- _WHAT TO WORK ON_: For each line below that includes the word "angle", make a copy.

══════════════════════════════

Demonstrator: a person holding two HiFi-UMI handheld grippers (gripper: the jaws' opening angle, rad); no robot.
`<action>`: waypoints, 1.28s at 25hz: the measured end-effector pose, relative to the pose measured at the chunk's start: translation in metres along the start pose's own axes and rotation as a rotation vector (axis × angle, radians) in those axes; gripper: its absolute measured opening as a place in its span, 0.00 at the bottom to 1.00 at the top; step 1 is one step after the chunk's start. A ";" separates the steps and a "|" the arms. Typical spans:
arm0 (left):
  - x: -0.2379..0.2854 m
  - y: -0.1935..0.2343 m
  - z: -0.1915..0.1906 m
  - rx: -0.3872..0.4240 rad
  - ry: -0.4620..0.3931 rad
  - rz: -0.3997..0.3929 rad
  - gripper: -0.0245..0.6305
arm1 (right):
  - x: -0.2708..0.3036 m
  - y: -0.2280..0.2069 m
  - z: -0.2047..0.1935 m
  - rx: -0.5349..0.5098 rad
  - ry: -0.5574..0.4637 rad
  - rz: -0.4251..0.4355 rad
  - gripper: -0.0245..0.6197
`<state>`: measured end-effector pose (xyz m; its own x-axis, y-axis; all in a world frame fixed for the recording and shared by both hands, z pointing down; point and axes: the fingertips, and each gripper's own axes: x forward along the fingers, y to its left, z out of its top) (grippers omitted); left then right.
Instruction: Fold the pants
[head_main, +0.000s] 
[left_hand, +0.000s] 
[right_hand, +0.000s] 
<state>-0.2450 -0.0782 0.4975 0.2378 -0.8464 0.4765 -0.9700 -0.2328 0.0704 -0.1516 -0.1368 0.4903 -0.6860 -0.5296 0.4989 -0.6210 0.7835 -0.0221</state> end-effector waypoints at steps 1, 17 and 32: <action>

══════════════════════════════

- _THE ANSWER_:
Demonstrator: a person holding two HiFi-UMI handheld grippers (gripper: the jaws' opening angle, rad); no robot.
`<action>`: waypoints, 1.28s at 25hz: the measured end-effector pose, relative to the pose measured at the chunk's start: translation in metres along the start pose's own axes and rotation as a rotation vector (axis × angle, radians) in those axes; gripper: its absolute measured opening as a place in its span, 0.00 at the bottom to 1.00 at the top; step 1 is one step after the chunk's start. A ";" separates the steps and a "|" the arms. Typical spans:

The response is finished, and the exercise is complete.